_Assignment_
Please find how many lines of the data contain the string "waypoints", and respond with that number only.

___

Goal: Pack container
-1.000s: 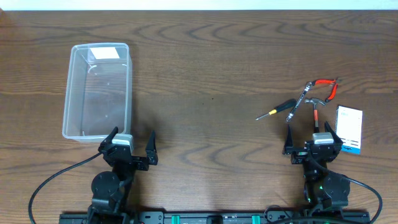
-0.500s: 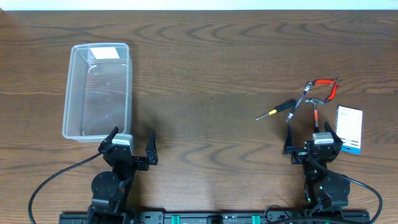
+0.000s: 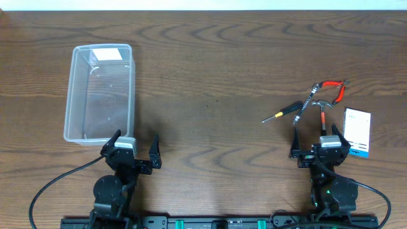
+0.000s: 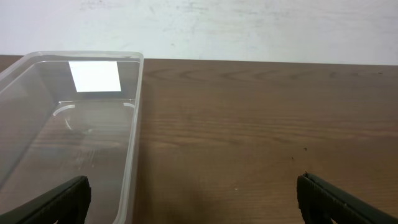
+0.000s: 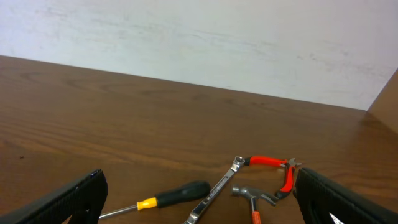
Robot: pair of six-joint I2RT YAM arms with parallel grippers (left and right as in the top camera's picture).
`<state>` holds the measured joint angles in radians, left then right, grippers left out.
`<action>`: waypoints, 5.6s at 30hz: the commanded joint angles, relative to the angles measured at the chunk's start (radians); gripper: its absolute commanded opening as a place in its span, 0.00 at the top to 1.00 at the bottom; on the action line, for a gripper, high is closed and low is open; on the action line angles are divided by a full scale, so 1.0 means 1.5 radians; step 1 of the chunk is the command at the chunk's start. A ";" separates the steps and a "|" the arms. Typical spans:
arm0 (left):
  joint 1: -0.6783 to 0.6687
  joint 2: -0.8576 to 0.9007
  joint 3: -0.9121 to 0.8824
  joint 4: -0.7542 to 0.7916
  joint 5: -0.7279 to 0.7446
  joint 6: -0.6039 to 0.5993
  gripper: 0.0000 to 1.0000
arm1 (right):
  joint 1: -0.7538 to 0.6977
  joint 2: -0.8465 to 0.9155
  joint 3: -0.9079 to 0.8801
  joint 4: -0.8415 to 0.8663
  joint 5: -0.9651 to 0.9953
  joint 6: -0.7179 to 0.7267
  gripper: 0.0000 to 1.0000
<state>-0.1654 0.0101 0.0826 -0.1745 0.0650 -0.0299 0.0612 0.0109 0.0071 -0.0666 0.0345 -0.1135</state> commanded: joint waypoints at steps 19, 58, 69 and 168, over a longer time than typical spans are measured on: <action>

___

_Answer section_
2